What lines of the material below include the string "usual"? Copy all of them.

(DATASET SECTION begins)

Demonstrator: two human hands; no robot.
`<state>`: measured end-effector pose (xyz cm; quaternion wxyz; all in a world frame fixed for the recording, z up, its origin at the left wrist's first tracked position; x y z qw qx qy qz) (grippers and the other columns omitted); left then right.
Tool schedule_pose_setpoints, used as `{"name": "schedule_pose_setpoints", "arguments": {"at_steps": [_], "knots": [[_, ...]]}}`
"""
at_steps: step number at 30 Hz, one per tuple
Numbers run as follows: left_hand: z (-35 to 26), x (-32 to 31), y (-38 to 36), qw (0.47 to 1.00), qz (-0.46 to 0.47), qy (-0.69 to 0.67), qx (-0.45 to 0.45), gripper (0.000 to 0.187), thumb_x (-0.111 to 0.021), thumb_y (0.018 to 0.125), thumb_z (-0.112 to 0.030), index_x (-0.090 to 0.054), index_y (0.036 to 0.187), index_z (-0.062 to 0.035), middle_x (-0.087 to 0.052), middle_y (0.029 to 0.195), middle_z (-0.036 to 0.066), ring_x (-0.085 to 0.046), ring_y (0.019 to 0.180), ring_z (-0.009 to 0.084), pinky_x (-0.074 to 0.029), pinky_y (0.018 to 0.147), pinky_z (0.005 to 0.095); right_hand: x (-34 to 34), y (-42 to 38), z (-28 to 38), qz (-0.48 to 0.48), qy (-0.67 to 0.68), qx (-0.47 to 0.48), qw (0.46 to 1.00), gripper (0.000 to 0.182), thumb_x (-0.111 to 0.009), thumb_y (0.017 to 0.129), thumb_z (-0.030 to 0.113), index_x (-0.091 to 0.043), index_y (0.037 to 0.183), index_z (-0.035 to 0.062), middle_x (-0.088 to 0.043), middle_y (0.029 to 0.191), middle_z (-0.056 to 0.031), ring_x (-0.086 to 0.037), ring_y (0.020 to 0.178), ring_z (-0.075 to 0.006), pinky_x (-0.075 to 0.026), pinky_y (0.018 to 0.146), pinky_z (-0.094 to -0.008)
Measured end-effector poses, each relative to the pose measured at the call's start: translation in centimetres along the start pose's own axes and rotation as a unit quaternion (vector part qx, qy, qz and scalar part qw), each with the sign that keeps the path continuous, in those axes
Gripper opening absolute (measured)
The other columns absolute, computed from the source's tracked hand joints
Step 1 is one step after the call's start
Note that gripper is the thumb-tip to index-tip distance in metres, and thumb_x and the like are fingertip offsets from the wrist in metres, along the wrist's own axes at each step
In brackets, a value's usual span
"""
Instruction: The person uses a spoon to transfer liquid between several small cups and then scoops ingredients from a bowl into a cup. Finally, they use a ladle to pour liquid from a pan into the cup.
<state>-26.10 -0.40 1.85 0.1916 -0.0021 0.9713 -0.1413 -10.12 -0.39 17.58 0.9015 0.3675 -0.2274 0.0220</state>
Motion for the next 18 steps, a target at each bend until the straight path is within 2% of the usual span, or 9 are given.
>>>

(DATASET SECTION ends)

▸ **PROBLEM SOLUTION**
In brackets, a value's usual span
Motion for the next 18 steps, a target at each bend until the straight path is within 2% of the usual span, or 9 are given.

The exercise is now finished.